Customer concentration. One fleet operator representing 30%+ of revenue is a concentration risk. Fleet MRO contracts move every few years, and losing one customer can cut your EBITDA in half.

FAA enforcement history. Any open LOI (Letter of Investigation), a recent certificate action, or a pattern of Service Difficulty Reports and your multiple drops a full turn. Clean the file before you sell.

Deferred CapEx on tooling. Calibration-due tooling, outdated avionics test sets, and aging ground support equipment all get catalogued in diligence. Buyers deduct the catch-up cost.

No training records. Under Part 145, every mechanic needs documented training for every task. Messy or missing training records are a diligence disaster. Fix this before you engage a banker.

Preparing for Sale

The MROs that sell at 8-9x spend 18 months preparing. They get IA authorizations spread across multiple employees. They formalize their training records. They extend their hangar lease. They add at least one OEM authorization if they don't have one. They clean up the 1099 labor issue. And they get a proper market-comparable valuation done so they know what they're actually selling before they hire a banker.

The Bottom Line

MRO is a certification business disguised as a labor business.
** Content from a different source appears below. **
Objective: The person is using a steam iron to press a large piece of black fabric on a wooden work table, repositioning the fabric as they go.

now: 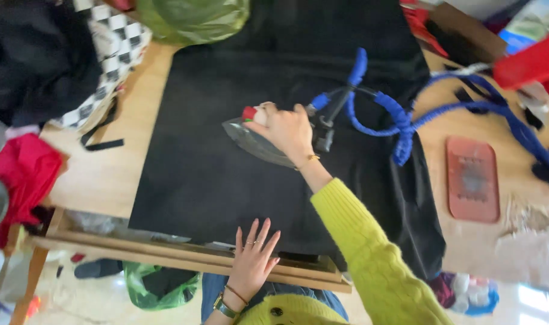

The shops that get premium multiples are the ones that treat their Part 145 certificate, their OEM authorizations, and their A&P workforce as the three core assets — and manage them accordingly. Everything else is operational detail. If you're running a real MRO with $2M+ of EBITDA, the right preparation over 18 months is frequently the difference between a 5.5x outcome and an 8x outcome. On a $3M EBITDA business, that's $7.5M of extra value for 18 months of work.